### What to work on
Every line below that holds the word "document" must be listed.

(Data extracted from a collection)
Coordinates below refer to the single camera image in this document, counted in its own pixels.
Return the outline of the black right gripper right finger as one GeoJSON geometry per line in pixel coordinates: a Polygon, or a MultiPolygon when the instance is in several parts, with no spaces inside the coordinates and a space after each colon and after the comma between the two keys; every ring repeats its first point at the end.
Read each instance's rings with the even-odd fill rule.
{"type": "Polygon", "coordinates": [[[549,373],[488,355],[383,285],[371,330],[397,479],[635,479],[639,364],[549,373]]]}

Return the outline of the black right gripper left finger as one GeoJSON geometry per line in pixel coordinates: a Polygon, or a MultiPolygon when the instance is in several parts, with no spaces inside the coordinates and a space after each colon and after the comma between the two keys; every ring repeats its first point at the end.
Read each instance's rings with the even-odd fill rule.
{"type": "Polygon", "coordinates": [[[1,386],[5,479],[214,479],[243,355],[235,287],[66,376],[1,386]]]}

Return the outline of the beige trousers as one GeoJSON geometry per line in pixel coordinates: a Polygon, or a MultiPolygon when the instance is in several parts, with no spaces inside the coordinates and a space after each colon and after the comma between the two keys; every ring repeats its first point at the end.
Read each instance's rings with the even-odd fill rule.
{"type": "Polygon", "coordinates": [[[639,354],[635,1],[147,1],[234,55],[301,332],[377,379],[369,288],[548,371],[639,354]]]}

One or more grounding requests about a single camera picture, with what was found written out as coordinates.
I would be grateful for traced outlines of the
---
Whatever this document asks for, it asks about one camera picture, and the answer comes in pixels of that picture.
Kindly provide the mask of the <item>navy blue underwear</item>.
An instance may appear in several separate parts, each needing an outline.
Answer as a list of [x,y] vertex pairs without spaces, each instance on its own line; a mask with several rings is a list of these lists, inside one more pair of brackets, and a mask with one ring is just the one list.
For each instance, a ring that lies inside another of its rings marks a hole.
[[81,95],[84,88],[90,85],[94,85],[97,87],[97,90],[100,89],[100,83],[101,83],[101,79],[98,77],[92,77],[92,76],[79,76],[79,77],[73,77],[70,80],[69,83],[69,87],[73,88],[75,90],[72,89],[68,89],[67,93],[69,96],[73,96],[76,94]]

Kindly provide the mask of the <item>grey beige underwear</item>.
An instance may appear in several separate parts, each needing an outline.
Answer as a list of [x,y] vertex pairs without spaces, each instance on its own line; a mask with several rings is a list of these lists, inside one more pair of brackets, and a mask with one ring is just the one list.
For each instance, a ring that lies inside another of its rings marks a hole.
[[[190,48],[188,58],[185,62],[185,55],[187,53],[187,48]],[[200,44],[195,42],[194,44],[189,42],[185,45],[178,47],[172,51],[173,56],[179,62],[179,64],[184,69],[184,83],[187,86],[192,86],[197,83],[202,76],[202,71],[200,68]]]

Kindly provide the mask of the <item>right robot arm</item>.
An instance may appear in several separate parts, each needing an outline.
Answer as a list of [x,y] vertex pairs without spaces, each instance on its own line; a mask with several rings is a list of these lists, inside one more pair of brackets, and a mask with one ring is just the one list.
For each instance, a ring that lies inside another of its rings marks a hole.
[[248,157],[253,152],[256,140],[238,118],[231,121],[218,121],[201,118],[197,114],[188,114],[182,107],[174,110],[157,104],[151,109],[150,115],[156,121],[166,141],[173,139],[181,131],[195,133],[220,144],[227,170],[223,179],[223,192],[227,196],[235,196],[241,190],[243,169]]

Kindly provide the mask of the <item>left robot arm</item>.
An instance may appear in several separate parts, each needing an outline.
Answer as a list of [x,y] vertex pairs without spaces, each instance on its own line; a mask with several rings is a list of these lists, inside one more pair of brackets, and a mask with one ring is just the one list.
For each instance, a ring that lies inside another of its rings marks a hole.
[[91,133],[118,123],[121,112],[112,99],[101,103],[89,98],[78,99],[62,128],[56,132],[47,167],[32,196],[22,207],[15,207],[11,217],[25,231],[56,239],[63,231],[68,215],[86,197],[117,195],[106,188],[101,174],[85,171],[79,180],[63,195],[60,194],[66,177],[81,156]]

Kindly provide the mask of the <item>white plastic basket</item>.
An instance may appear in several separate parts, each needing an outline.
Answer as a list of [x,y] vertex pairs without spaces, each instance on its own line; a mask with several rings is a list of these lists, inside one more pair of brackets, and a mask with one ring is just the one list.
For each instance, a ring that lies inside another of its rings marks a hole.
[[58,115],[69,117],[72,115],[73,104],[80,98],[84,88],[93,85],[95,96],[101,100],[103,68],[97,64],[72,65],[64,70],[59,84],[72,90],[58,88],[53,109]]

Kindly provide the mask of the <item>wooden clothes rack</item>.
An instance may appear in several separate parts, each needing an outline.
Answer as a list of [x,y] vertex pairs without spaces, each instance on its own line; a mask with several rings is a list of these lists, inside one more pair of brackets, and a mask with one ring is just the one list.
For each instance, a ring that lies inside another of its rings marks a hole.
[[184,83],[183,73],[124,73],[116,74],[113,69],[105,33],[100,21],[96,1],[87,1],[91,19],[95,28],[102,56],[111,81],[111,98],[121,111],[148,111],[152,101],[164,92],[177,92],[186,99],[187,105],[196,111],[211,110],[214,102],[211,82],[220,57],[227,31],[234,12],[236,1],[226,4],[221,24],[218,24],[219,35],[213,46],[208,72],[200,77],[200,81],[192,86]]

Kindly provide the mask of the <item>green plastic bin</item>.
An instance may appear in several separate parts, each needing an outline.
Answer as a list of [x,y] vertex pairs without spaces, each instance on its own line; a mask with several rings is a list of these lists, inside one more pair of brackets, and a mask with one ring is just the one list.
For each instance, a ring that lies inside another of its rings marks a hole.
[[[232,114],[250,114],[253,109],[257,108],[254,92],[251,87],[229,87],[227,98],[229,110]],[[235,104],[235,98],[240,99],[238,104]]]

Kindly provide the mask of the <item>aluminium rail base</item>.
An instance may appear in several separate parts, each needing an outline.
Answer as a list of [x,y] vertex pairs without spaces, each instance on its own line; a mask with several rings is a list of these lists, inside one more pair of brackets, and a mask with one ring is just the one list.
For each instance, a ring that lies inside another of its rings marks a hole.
...
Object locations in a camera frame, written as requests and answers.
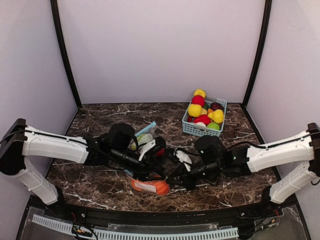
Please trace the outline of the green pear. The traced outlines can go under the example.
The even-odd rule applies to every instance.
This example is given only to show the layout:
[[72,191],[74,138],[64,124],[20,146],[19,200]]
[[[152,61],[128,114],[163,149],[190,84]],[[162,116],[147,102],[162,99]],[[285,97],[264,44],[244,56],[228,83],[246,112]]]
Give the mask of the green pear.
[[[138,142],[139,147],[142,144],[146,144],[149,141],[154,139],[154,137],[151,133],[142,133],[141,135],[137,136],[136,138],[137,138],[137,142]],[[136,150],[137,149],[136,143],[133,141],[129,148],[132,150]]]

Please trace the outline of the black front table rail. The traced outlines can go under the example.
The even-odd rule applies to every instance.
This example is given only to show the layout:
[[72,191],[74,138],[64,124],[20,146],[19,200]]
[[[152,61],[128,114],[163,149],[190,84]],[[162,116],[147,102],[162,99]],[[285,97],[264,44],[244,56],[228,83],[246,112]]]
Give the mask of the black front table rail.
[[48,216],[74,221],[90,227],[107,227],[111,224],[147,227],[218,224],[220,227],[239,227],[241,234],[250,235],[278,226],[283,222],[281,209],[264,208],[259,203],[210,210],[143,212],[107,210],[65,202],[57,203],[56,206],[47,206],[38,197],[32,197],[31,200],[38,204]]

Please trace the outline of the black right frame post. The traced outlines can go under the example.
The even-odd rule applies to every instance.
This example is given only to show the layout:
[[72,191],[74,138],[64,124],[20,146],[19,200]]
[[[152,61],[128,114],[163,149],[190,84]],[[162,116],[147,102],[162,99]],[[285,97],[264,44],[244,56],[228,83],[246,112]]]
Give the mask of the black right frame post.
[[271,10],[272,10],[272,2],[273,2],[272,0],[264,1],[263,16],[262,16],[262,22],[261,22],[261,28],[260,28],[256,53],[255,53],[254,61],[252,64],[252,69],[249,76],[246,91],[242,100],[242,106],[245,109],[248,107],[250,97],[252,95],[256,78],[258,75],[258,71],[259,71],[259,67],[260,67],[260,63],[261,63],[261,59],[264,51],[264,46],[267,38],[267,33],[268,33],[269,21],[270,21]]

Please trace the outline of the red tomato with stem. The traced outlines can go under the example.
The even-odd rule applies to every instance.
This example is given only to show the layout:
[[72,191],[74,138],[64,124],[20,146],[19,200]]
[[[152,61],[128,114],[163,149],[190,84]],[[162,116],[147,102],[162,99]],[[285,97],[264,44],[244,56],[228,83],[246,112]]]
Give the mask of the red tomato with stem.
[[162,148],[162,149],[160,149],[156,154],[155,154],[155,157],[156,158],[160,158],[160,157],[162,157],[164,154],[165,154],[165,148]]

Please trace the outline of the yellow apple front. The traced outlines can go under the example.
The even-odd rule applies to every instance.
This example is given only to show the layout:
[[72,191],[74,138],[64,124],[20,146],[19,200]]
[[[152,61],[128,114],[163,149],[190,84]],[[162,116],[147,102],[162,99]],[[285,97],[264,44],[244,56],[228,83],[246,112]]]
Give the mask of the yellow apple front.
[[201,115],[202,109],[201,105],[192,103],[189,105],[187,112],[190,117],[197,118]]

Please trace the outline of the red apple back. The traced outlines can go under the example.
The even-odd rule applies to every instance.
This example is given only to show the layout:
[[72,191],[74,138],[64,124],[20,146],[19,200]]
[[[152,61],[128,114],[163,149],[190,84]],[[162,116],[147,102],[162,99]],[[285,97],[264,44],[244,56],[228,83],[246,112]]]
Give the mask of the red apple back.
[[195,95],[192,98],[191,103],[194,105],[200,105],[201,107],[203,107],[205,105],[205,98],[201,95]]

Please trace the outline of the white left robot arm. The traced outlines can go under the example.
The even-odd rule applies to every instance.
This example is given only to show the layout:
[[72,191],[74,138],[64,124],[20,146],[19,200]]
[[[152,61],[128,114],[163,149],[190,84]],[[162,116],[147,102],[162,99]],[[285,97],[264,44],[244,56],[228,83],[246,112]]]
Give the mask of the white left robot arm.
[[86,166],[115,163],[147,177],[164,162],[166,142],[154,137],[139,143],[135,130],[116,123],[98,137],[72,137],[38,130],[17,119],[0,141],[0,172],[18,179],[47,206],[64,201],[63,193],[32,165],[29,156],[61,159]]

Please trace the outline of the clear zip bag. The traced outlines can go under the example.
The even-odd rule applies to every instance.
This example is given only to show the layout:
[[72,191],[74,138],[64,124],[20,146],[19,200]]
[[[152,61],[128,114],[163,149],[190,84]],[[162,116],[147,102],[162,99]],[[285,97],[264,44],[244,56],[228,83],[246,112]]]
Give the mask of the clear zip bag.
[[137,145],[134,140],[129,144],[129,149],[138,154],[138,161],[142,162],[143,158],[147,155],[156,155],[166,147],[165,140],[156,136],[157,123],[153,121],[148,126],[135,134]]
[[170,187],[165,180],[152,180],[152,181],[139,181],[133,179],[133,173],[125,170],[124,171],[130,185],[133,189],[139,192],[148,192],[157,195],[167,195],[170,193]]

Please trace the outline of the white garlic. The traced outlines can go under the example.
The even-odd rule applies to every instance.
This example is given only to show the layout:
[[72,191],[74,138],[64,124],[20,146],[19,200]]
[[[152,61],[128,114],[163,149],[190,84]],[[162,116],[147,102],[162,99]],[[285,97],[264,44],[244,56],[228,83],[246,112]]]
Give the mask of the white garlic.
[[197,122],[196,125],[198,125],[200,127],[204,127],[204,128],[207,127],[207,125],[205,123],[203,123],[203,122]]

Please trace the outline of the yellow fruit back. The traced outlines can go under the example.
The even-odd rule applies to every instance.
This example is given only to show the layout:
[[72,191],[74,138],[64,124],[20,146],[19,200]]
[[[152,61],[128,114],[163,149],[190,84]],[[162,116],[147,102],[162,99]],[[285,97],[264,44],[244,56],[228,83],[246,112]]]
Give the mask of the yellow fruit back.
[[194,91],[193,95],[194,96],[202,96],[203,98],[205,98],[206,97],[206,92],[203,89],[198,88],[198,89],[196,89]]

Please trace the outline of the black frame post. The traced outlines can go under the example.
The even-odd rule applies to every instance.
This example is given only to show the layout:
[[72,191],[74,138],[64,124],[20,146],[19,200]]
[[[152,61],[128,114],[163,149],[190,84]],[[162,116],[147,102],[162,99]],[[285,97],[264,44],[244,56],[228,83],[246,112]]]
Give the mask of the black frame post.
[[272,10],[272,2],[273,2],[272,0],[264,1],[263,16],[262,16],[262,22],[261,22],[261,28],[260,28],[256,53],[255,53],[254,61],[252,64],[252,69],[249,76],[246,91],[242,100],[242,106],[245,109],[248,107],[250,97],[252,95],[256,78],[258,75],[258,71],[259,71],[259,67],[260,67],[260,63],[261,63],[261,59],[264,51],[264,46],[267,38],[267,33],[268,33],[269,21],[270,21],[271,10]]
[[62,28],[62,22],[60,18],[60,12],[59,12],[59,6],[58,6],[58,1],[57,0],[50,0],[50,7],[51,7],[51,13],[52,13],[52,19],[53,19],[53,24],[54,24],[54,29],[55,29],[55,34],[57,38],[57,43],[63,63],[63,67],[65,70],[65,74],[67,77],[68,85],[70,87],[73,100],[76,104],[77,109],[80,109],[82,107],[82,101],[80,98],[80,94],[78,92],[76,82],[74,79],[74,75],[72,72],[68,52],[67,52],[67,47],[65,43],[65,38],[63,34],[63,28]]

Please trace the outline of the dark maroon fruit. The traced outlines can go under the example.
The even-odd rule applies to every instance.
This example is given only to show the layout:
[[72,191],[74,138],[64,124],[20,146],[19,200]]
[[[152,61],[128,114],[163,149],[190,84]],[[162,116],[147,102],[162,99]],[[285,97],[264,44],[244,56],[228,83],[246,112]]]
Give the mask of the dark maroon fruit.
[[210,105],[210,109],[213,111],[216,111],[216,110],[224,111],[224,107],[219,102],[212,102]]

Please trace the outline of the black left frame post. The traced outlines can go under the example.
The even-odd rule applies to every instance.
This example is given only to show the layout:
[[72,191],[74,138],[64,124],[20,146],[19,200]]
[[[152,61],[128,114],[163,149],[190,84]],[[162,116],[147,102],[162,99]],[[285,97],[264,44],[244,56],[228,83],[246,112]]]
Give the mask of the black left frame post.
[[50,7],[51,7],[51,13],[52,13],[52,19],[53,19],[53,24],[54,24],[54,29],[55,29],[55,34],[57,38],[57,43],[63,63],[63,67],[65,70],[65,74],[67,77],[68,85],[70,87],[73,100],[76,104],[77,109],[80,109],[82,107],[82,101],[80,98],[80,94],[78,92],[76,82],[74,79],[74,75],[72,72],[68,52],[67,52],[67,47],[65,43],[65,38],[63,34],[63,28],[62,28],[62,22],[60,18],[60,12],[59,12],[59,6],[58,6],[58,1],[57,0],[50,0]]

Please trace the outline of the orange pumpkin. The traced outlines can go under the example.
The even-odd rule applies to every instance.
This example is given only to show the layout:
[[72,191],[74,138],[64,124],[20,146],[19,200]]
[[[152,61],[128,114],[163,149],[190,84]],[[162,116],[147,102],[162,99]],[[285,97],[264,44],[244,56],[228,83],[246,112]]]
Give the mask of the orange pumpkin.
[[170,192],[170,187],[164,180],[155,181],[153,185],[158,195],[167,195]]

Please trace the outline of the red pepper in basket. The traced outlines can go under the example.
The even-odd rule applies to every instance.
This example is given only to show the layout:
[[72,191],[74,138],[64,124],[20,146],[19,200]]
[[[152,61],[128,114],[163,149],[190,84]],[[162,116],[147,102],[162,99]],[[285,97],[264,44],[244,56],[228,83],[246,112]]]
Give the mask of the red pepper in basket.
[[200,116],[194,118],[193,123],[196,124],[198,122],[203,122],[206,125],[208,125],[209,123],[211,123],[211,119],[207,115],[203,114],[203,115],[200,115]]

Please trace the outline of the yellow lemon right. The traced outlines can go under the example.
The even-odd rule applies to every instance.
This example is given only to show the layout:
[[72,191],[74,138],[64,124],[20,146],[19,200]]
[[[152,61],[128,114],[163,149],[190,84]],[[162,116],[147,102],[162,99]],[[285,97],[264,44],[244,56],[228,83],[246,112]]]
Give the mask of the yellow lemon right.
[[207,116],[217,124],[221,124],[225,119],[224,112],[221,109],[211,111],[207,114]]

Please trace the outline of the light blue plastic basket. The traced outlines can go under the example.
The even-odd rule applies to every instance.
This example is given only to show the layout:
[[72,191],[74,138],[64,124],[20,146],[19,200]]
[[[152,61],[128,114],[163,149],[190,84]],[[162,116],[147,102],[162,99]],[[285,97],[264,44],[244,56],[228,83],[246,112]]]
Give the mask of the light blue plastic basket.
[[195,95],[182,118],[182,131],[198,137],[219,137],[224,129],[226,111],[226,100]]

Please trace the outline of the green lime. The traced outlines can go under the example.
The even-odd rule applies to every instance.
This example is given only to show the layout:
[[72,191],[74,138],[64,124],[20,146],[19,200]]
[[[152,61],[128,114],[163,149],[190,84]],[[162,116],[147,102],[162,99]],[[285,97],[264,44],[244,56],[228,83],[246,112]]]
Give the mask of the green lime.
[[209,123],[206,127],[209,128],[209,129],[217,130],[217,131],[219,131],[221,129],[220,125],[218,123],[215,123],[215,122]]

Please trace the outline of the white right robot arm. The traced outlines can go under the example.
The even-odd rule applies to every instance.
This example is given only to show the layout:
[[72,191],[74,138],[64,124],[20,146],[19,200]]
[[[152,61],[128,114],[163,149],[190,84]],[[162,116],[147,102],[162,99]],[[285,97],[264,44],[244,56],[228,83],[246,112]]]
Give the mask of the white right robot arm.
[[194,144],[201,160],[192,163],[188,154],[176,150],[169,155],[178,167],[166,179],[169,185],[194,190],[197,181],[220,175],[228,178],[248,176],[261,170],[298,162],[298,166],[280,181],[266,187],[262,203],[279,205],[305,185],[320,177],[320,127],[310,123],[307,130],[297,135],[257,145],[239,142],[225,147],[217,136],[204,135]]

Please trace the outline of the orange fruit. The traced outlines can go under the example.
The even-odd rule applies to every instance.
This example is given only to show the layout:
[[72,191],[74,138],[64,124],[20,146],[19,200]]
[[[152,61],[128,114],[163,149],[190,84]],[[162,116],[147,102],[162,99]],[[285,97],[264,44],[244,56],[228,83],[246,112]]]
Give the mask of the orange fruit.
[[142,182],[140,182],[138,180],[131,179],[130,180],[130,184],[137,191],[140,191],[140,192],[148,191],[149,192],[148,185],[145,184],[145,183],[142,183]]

### Answer to this task
Coordinates below refer to the single camera image in this document, counted in its own pixels.
Whatever this document asks for, it asks about one camera picture, and the answer comes in pixels of that picture.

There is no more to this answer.